I have a lc_collate problem. Im in Mexico and I need the following three lastnames to be sorted this way :

álvarez ( accent on first a )
chavez
cota

Using the default locale on my mac ( en_US ) I end up with :

chavez
cota
álvarez

So I switched to es_ES.ISO8859-15 and that gives me : 

álvarez
cota
chavez

... There was a time when the "Real Academia Española" considered "CH", "LL" and "SH" as letters. They changed that in 1994 :

In 1994, the RAE ruled that the Spanish consonants "CH" (ché) and "LL" (elle) would hence be alphabetized under "C" and under "L", respectively, and not as separate, discrete letters, as in the past. The RAE eliminated monosyllabic accented vowels where the accent did not serve in changing the word's meaning, examples include: "dio" ("gave"), "vio" ("saw"), both had an acutely-accented vowel "ó"; yet the monosyllabic word "sé" ("I know", the first person, singular, present of "saber", "to know"; and the singular imperative of "ser", "to be") retains its acutely-accented vowel in order to differentiate it from the reflexive pronoun "se".



I think thats where the problem comes from.

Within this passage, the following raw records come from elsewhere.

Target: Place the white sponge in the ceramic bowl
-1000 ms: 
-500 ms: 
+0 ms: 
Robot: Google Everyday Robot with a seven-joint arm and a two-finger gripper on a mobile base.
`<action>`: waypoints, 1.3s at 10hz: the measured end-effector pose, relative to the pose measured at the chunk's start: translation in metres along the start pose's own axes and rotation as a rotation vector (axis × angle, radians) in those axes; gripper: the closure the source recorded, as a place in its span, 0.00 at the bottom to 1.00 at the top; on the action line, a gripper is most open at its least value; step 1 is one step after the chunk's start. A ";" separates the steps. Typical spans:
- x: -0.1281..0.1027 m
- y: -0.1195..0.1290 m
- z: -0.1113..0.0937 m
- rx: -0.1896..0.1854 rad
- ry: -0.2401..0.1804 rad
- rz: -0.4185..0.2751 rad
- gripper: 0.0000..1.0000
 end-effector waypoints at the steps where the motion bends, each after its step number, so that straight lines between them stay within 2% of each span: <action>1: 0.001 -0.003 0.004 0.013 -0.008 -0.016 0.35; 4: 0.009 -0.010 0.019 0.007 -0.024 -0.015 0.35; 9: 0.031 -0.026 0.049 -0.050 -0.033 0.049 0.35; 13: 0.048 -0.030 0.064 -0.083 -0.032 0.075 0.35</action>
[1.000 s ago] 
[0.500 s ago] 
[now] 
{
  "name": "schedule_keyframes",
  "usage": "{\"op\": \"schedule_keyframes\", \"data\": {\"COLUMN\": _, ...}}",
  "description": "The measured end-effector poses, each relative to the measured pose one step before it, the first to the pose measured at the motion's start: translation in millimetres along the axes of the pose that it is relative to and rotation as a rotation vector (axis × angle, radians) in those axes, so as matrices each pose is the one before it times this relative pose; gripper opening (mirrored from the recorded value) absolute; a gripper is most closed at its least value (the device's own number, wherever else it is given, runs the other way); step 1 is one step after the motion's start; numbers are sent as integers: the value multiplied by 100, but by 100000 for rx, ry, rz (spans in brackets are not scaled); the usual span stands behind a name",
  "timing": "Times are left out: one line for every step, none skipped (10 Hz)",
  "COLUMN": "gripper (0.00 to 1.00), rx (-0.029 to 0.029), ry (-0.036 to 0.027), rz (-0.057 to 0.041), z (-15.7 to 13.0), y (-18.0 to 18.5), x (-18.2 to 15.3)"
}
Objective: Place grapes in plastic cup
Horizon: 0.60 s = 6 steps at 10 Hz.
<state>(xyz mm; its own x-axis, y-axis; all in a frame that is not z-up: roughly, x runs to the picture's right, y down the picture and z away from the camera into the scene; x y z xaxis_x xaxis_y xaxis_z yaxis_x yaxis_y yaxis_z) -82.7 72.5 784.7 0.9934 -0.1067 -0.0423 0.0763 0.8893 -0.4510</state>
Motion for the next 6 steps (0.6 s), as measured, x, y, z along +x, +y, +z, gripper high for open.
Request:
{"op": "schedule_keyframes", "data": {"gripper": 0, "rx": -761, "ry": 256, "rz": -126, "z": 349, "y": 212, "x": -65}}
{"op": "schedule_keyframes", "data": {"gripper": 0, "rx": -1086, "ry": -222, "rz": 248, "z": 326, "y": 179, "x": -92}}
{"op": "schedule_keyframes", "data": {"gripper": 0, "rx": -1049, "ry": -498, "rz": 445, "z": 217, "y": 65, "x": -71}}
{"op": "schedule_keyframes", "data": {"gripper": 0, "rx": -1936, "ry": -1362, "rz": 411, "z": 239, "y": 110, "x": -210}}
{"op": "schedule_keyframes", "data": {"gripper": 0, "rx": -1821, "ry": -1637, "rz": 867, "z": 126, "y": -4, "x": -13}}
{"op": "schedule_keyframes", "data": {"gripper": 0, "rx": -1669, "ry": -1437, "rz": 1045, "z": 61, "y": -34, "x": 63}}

Anyway, any hints/clues/suicide-method-suggestions would be greatly appreciated!

Thanks!

- Jose Biskofski

Re: spanish locale question

From
"Albe Laurenz"
Date:
jbiskofski wrote:
> I have a lc_collate problem. Im in Mexico and I need the following three lastnames to be sorted this
> way :
>
> álvarez ( accent on first a )
> chavez
> cota
>
> Using the default locale on my mac ( en_US ) I end up with :
>
> chavez
> cota
> álvarez
>
> So I switched to es_ES.ISO8859-15 and that gives me :
>
> álvarez
> cota
> chavez
>
>
> ... There was a time when the "Real Academia Española" considered "CH", "LL" and "SH" as letters. They
> changed that in 1994 :
>
> In 1994, the RAE ruled that the Spanish consonants "CH" (ché) and "LL" (elle) would hence be
> alphabetized under "C" and under "L", respectively, and not as separate, discrete letters, as in the
> past. The RAE eliminated monosyllabic accented vowels where the accent did not serve in changing the
> word's meaning, examples include: "dio" ("gave"), "vio" ("saw"), both had an acutely-accented vowel
> "ó"; yet the monosyllabic word "sé" ("I know", the first person, singular, present of "saber", "to
> know"; and the singular imperative of "ser", "to be") retains its acutely-accented vowel in order to
> differentiate it from the reflexive pronoun "se".
>
> http://en.wikipedia.org/wiki/Real_Academia_Espa%C3%B1ola
>
>
> I think thats where the problem comes from.
>
> Anyway, any hints/clues/suicide-method-suggestions would be greatly appreciated!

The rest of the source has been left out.